The attorney submitted letters from the defendant’s cardiologist and pulmonologist outlining his client’s health problems and warning of what might happen if he were to be jailed.

Backman and other legal experts say Bailey likely had no choice but to remand Longo into custody. Quesada and other defense lawyers disagree.

Bailey’s office did not respond to a request for comment. The Broward State Attorney’s Office did not demand or oppose Longo’s immediate incarceration.

While Longo was older than most defendants, his victim was even older. According to court records, Longo promised to buy a boat from a seller who is now 86. Any delay of the trial’s proceedings, already impacted by the COVID pandemic, could have an effect on the victim, too.

According to the charges, Longo filed a title transfer with the U.S. Coast Guard claiming ownership of the vessel before he paid a dime to the victim. Longo could not produce a canceled check or any evidence that he had withdrawn $75,000 in cash to pay for the boat, according to a Broward Sheriff’s Office report.

It was not Longo’s first brush with the law. In 1987 he was convicted of 18 counts of grand theft. Records show other convictions for burglary and fraud, the most recent in 2004. All those convictions factored into his criminal history to determine a sentencing recommendation known as a “score.” The higher a defendant’s score, the more time he could be expected to serve in prison for a crime.

Longo’s score, factoring in his prior convictions, would have resulted in a minimum sentence of 62 months, or a little over five years. Sentencing had not been scheduled, but would likely have taken place in late March or early April.

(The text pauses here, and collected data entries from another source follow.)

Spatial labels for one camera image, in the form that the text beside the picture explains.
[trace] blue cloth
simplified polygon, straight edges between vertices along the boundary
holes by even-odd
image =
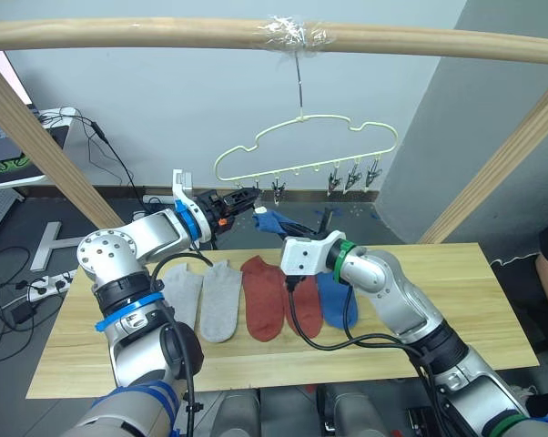
[[[286,235],[286,231],[282,228],[280,223],[297,224],[296,221],[284,217],[282,214],[270,209],[261,214],[254,214],[252,217],[254,218],[257,230],[272,232],[279,235]]]
[[[332,272],[319,273],[317,275],[317,285],[319,286],[320,306],[322,307],[322,317],[325,321],[335,328],[343,329],[343,306],[349,286],[339,284],[332,278]],[[349,328],[357,323],[357,301],[355,294],[350,298],[349,308],[347,309],[347,324]]]

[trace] metal stand
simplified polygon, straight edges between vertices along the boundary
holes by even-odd
[[[39,246],[36,250],[36,255],[31,263],[31,271],[43,271],[46,269],[49,257],[52,255],[52,250],[73,248],[80,244],[83,237],[76,237],[74,239],[57,239],[57,233],[62,226],[61,221],[50,221],[47,223],[44,235],[39,241]]]

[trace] blue sock
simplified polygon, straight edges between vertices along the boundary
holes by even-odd
[[[349,286],[339,284],[332,278],[332,272],[319,273],[317,275],[319,286],[320,306],[322,317],[335,328],[343,329],[343,305],[347,299]],[[357,301],[355,293],[350,298],[349,309],[347,310],[347,324],[352,328],[357,323]]]

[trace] wooden frame
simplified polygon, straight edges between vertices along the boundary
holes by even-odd
[[[0,22],[0,50],[166,46],[282,49],[268,21],[221,18],[90,18]],[[464,30],[306,23],[323,31],[320,51],[457,56],[548,64],[548,39]],[[66,157],[0,75],[0,127],[97,227],[122,221]],[[521,125],[422,236],[442,242],[548,134],[548,90]]]

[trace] white wall
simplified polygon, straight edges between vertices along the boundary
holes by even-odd
[[[220,16],[454,28],[465,0],[377,1],[249,0],[177,2],[115,0],[0,1],[0,20],[87,16]],[[222,187],[215,158],[251,145],[265,127],[298,115],[296,72],[284,55],[265,51],[167,48],[53,49],[9,52],[39,108],[72,106],[97,120],[138,185],[167,186],[172,168],[193,172],[194,185]],[[439,58],[319,54],[301,60],[305,113],[337,113],[359,124],[372,119],[405,137]],[[332,159],[385,148],[380,131],[351,134],[330,122],[300,124],[263,141],[260,152],[231,157],[229,174]],[[87,164],[86,144],[76,142],[76,163],[92,183],[112,185]],[[393,153],[384,157],[379,189]],[[100,159],[101,165],[110,161]],[[350,166],[342,166],[344,174]],[[113,167],[120,174],[119,167]],[[326,188],[331,167],[281,178],[288,188]],[[262,187],[272,179],[260,181]]]

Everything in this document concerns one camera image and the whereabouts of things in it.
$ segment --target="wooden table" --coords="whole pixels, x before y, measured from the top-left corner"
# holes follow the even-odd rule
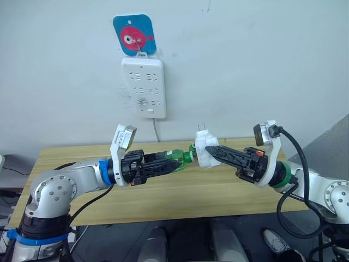
[[[191,141],[133,144],[130,150],[143,149],[145,154],[174,148],[188,150],[190,144]],[[255,140],[222,139],[220,144],[243,150],[245,147],[255,146]],[[9,226],[18,227],[29,197],[31,181],[37,174],[68,162],[110,157],[109,148],[109,145],[101,145],[43,149],[28,178]],[[279,159],[285,160],[283,152],[279,154]],[[270,187],[258,188],[238,179],[235,171],[235,168],[225,164],[204,169],[194,162],[181,172],[150,178],[146,184],[140,186],[127,188],[115,186],[107,196],[81,212],[73,225],[275,212],[281,195]],[[98,191],[79,196],[71,203],[70,213],[74,213],[101,193],[102,191]],[[304,209],[306,206],[294,199],[287,199],[284,204],[284,211]]]

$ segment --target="sneaker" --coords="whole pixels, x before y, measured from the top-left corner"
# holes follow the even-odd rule
[[[292,250],[281,236],[270,229],[263,230],[263,238],[268,247],[277,255],[284,251]]]

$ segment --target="blue ring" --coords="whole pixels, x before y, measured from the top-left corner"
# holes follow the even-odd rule
[[[104,183],[106,183],[108,186],[111,186],[112,183],[110,182],[109,177],[108,177],[108,163],[109,163],[109,160],[110,159],[99,161],[99,169],[100,169],[100,171],[102,173],[102,178],[103,178]]]
[[[26,245],[26,246],[41,246],[41,245],[48,245],[48,244],[52,244],[52,243],[56,243],[56,242],[65,240],[68,238],[68,233],[61,235],[61,236],[52,237],[50,239],[35,240],[35,239],[27,239],[27,238],[19,235],[15,229],[11,229],[7,232],[7,237],[9,239],[15,239],[19,243]]]

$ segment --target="blue sticker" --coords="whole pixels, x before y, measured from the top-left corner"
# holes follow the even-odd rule
[[[139,48],[148,55],[156,52],[153,26],[147,15],[116,16],[113,25],[126,55],[135,56]]]

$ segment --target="green ring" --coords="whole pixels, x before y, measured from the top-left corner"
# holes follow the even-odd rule
[[[282,165],[284,166],[284,168],[286,170],[286,176],[285,176],[285,179],[281,183],[278,183],[278,184],[272,186],[273,188],[280,188],[280,187],[283,187],[283,186],[287,185],[289,183],[290,179],[291,179],[291,176],[292,176],[291,168],[289,167],[289,165],[287,165],[286,162],[282,162],[281,161],[281,163],[282,163]]]

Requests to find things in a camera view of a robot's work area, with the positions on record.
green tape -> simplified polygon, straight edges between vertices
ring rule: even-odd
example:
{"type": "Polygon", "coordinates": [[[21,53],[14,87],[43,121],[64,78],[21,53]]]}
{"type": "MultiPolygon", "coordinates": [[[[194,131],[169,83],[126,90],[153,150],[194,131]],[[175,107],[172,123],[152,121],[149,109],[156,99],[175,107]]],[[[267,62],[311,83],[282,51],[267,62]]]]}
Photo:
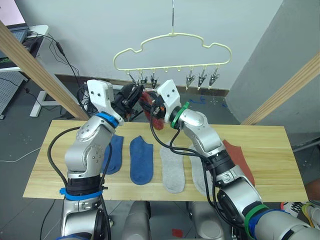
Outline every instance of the green tape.
{"type": "Polygon", "coordinates": [[[178,111],[178,113],[175,115],[173,121],[171,122],[171,127],[174,129],[176,122],[179,120],[181,114],[184,112],[184,110],[186,110],[189,107],[189,102],[185,102],[185,104],[182,106],[182,108],[178,111]]]}
{"type": "Polygon", "coordinates": [[[251,219],[251,217],[258,211],[260,211],[261,209],[268,209],[268,207],[264,204],[261,204],[261,205],[258,205],[258,206],[255,206],[254,208],[252,208],[248,213],[247,215],[245,215],[245,219],[244,219],[244,230],[245,230],[245,233],[248,235],[248,237],[252,240],[255,240],[250,232],[249,232],[249,220],[251,219]]]}

shoe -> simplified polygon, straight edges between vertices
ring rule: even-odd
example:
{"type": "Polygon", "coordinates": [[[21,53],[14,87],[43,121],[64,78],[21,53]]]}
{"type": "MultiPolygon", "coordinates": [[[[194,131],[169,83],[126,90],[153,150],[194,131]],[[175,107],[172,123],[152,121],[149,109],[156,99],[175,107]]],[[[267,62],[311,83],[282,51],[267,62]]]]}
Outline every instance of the shoe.
{"type": "Polygon", "coordinates": [[[302,212],[308,219],[310,226],[320,230],[320,207],[307,203],[302,207],[302,212]]]}
{"type": "Polygon", "coordinates": [[[304,204],[306,204],[306,202],[286,201],[282,202],[280,206],[281,210],[284,210],[286,213],[289,213],[296,218],[304,204]]]}

red cloth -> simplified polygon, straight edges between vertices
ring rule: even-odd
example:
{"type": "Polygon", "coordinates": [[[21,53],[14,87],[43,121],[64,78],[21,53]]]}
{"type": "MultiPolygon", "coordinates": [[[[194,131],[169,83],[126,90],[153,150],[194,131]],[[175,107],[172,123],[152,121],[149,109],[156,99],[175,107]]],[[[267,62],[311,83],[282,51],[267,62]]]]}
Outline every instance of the red cloth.
{"type": "Polygon", "coordinates": [[[255,178],[246,162],[244,154],[242,153],[240,146],[234,146],[230,144],[227,140],[223,140],[223,144],[228,152],[230,158],[234,164],[239,165],[244,175],[250,180],[252,185],[255,185],[255,178]]]}
{"type": "MultiPolygon", "coordinates": [[[[144,103],[147,103],[149,105],[152,105],[152,101],[153,99],[151,98],[151,96],[146,92],[144,91],[142,96],[140,97],[139,101],[141,102],[144,102],[144,103]]],[[[143,110],[144,111],[144,114],[146,116],[146,118],[148,119],[148,121],[150,122],[150,112],[146,111],[146,110],[143,110]]],[[[164,128],[165,126],[165,120],[160,118],[160,119],[157,119],[155,117],[152,118],[152,125],[155,129],[157,130],[161,130],[164,128]]]]}

white wall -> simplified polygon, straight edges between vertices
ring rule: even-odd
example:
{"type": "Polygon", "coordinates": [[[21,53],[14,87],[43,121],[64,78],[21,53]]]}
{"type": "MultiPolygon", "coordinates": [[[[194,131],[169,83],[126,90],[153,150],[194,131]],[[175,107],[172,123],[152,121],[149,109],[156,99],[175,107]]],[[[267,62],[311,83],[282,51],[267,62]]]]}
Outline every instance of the white wall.
{"type": "MultiPolygon", "coordinates": [[[[138,49],[143,40],[171,31],[171,0],[16,0],[29,25],[49,25],[69,61],[82,76],[128,80],[113,67],[114,55],[138,49]]],[[[206,44],[229,46],[233,59],[219,69],[217,89],[230,89],[269,26],[282,0],[176,0],[175,30],[201,35],[206,44]]],[[[151,67],[224,61],[226,51],[205,50],[194,39],[175,37],[146,45],[146,53],[119,58],[119,67],[151,67]]],[[[70,75],[50,52],[41,53],[48,68],[70,75]]],[[[197,75],[201,69],[195,69],[197,75]]],[[[159,71],[159,80],[184,85],[188,70],[159,71]]]]}

clothes hanger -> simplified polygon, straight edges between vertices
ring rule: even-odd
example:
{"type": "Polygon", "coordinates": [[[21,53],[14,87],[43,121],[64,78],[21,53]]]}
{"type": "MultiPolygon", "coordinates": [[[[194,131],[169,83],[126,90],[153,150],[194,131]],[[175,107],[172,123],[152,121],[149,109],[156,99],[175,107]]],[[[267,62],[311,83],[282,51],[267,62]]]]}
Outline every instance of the clothes hanger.
{"type": "Polygon", "coordinates": [[[176,68],[178,72],[181,71],[182,68],[190,68],[190,70],[192,71],[195,67],[203,67],[203,69],[205,70],[207,67],[209,66],[217,66],[219,67],[220,65],[224,65],[227,64],[231,61],[232,58],[232,52],[231,49],[224,44],[218,43],[218,42],[213,42],[210,45],[205,45],[205,40],[203,39],[203,37],[195,35],[195,34],[190,34],[190,33],[184,33],[184,32],[175,32],[174,31],[174,17],[175,17],[175,4],[174,4],[174,0],[172,0],[172,31],[168,34],[164,34],[164,35],[159,35],[159,36],[155,36],[155,37],[151,37],[147,40],[144,40],[143,42],[141,42],[140,44],[140,49],[139,50],[134,50],[133,48],[127,48],[125,50],[122,50],[120,52],[118,52],[114,58],[113,58],[113,65],[115,67],[115,69],[119,70],[119,71],[125,71],[128,75],[130,74],[131,71],[139,71],[139,73],[142,73],[144,70],[151,70],[153,73],[156,70],[160,70],[163,69],[166,73],[168,72],[168,69],[174,69],[176,68]],[[227,61],[224,62],[215,62],[215,63],[205,63],[205,64],[190,64],[190,65],[172,65],[172,66],[153,66],[153,67],[138,67],[138,68],[119,68],[117,67],[116,64],[116,60],[117,58],[129,51],[132,51],[135,54],[141,53],[144,50],[144,44],[151,42],[153,40],[157,40],[157,39],[162,39],[162,38],[172,38],[172,37],[176,37],[176,36],[185,36],[185,37],[191,37],[191,38],[196,38],[201,40],[201,46],[203,48],[209,49],[212,46],[220,46],[223,47],[225,49],[228,50],[229,52],[229,59],[227,61]]]}

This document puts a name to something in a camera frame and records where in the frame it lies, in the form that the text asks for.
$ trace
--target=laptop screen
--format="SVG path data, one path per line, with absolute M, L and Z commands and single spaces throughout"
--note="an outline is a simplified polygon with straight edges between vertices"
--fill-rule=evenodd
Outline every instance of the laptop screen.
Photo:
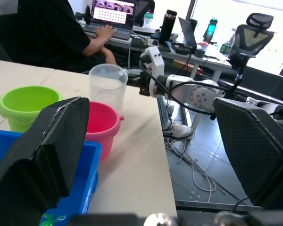
M 108 24 L 116 28 L 131 30 L 134 23 L 135 4 L 133 0 L 93 0 L 92 23 Z

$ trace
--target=green water bottle
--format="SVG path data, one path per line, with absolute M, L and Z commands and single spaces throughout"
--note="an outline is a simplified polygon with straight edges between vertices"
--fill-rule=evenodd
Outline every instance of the green water bottle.
M 236 39 L 236 34 L 234 33 L 232 35 L 232 37 L 227 40 L 222 46 L 221 46 L 221 49 L 220 49 L 220 53 L 222 53 L 225 57 L 228 57 L 228 55 L 230 54 L 231 50 L 232 50 L 232 47 L 235 43 L 235 39 Z

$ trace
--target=white cable
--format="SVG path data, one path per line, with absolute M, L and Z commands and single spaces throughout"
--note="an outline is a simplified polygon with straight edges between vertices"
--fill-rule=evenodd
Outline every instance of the white cable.
M 131 53 L 131 42 L 132 42 L 132 38 L 130 38 L 130 45 L 129 45 L 128 69 L 130 69 L 130 53 Z
M 207 202 L 209 202 L 210 199 L 211 199 L 212 192 L 215 191 L 216 188 L 217 188 L 215 182 L 210 178 L 208 173 L 192 157 L 190 157 L 189 154 L 184 152 L 185 149 L 186 149 L 186 146 L 187 146 L 186 139 L 182 143 L 182 144 L 184 144 L 183 145 L 183 152 L 178 150 L 178 148 L 174 145 L 174 142 L 175 142 L 175 140 L 172 140 L 170 138 L 166 138 L 165 144 L 166 144 L 167 148 L 169 149 L 169 151 L 171 151 L 171 152 L 175 153 L 176 155 L 178 155 L 180 157 L 180 160 L 183 158 L 191 166 L 193 183 L 194 183 L 194 185 L 198 189 L 200 189 L 202 191 L 205 191 L 205 192 L 209 192 L 208 201 L 207 201 Z M 194 178 L 194 169 L 199 171 L 201 174 L 203 174 L 206 177 L 206 179 L 208 181 L 208 184 L 209 184 L 209 190 L 208 189 L 204 189 L 204 188 L 200 187 L 198 184 L 196 184 L 195 178 Z

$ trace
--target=white sneaker
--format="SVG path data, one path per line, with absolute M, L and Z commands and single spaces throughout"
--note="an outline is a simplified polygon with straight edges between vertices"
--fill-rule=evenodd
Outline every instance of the white sneaker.
M 175 121 L 172 121 L 171 126 L 163 130 L 164 137 L 169 137 L 173 139 L 185 139 L 193 134 L 191 127 L 181 125 Z

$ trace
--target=black water bottle
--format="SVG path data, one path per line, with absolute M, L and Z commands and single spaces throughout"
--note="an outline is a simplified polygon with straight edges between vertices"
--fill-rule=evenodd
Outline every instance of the black water bottle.
M 159 36 L 159 43 L 164 44 L 165 41 L 170 40 L 170 36 L 173 30 L 173 26 L 176 20 L 177 13 L 171 10 L 167 10 L 162 24 L 161 33 Z

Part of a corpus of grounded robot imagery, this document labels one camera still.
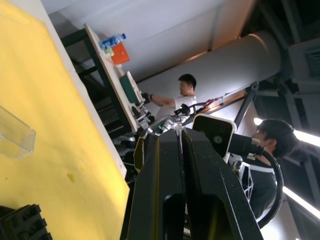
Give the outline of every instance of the black hair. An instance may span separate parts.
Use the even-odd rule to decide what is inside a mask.
[[[184,81],[187,84],[191,84],[193,87],[193,90],[196,89],[197,81],[194,76],[191,74],[183,74],[179,77],[178,81]]]
[[[295,129],[285,121],[266,119],[257,126],[257,129],[265,133],[265,140],[276,140],[275,149],[272,152],[276,159],[289,156],[300,145],[294,134]]]

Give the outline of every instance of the young man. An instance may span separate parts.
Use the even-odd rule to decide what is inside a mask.
[[[259,145],[271,154],[276,160],[289,156],[299,145],[299,140],[294,135],[294,129],[285,121],[266,119],[259,126],[257,132],[252,136],[260,140]],[[229,158],[229,164],[240,160],[239,156]],[[268,209],[275,200],[277,185],[274,170],[269,161],[263,156],[257,156],[256,160],[244,158],[246,167],[242,181],[244,192],[252,191],[249,196],[249,204],[256,219]]]
[[[181,96],[172,98],[165,96],[148,95],[151,102],[161,107],[157,112],[156,119],[173,115],[175,110],[180,108],[182,104],[191,106],[196,104],[195,88],[197,81],[191,74],[184,74],[178,79],[180,81],[180,94]]]

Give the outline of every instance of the wooden board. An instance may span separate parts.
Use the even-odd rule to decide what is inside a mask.
[[[36,131],[32,154],[0,153],[0,205],[39,204],[55,240],[119,240],[129,188],[46,25],[0,12],[0,105]]]
[[[135,107],[134,104],[131,104],[127,98],[127,95],[120,83],[120,73],[118,68],[114,65],[111,57],[109,57],[99,46],[99,37],[95,32],[87,25],[84,25],[85,30],[93,44],[93,47],[102,63],[102,66],[104,68],[105,73],[107,74],[110,83],[112,85],[112,88],[121,104],[122,110],[125,113],[125,116],[130,123],[132,131],[135,133],[137,132],[139,125],[136,121],[136,119],[133,116],[133,113],[131,111],[132,106]]]

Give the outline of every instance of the water bottle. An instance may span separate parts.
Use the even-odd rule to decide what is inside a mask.
[[[126,39],[126,35],[123,34],[116,34],[111,37],[108,37],[102,41],[99,42],[100,48],[102,50],[110,49],[114,47],[115,45],[118,45],[119,43],[123,42]]]

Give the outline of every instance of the white t-shirt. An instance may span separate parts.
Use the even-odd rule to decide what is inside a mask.
[[[186,104],[187,106],[191,106],[197,103],[196,96],[178,96],[174,98],[175,107],[172,106],[162,106],[160,107],[158,113],[156,114],[156,119],[173,115],[175,114],[175,110],[179,109],[182,104]]]

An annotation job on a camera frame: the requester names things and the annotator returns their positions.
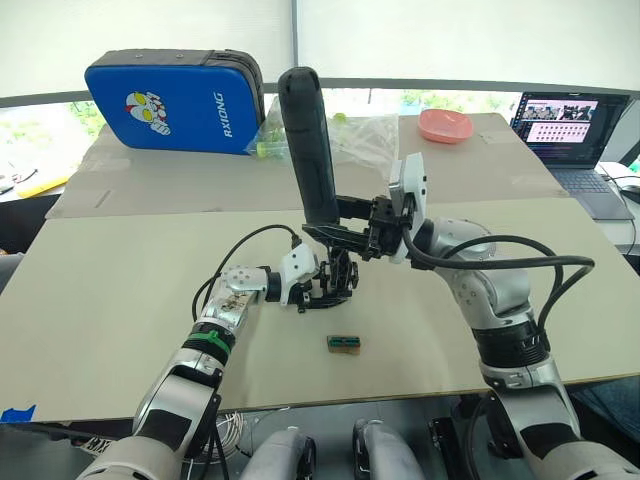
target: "blue case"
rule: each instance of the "blue case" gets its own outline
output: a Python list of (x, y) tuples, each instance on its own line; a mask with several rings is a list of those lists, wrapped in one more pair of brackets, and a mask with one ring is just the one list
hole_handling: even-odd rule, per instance
[(264, 121), (262, 75), (235, 50), (118, 50), (85, 72), (122, 143), (244, 154)]

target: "plastic bag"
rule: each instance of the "plastic bag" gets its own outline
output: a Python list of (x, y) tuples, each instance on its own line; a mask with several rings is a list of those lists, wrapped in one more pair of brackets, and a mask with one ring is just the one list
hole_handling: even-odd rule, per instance
[[(398, 158), (398, 115), (347, 117), (336, 113), (327, 118), (327, 130), (334, 164), (357, 163), (389, 178), (391, 164)], [(261, 160), (291, 163), (278, 97), (245, 151)]]

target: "black foam handle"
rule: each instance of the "black foam handle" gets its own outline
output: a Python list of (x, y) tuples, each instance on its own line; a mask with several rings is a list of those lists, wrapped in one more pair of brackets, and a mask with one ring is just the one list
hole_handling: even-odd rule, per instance
[(278, 80), (282, 120), (307, 223), (339, 223), (327, 120), (318, 75), (309, 67)]

But Longo was dead in a day. The Broward Sheriff’s Office, which runs the county jails, said Longo was first taken to the North Broward Bureau in Pompano Beach, then to Northwest Medical Center in Margate, where he was pronounced dead.

“We were talking about an economic crime, no weapons involved,” said Quesada. “It should have been a case resolved in the civil court.”

His demise was first reported by the courthouse news and gossip site JAABlog.

Lindsay Lawrence Chase, newly elected president of the Broward Association of Criminal Defense Lawyers, said Longo’s death underscores a need to give judges more leeway in deciding when to jail a convicted defendant. “I think in this case Judge Bailey’s hands were tied,” she said.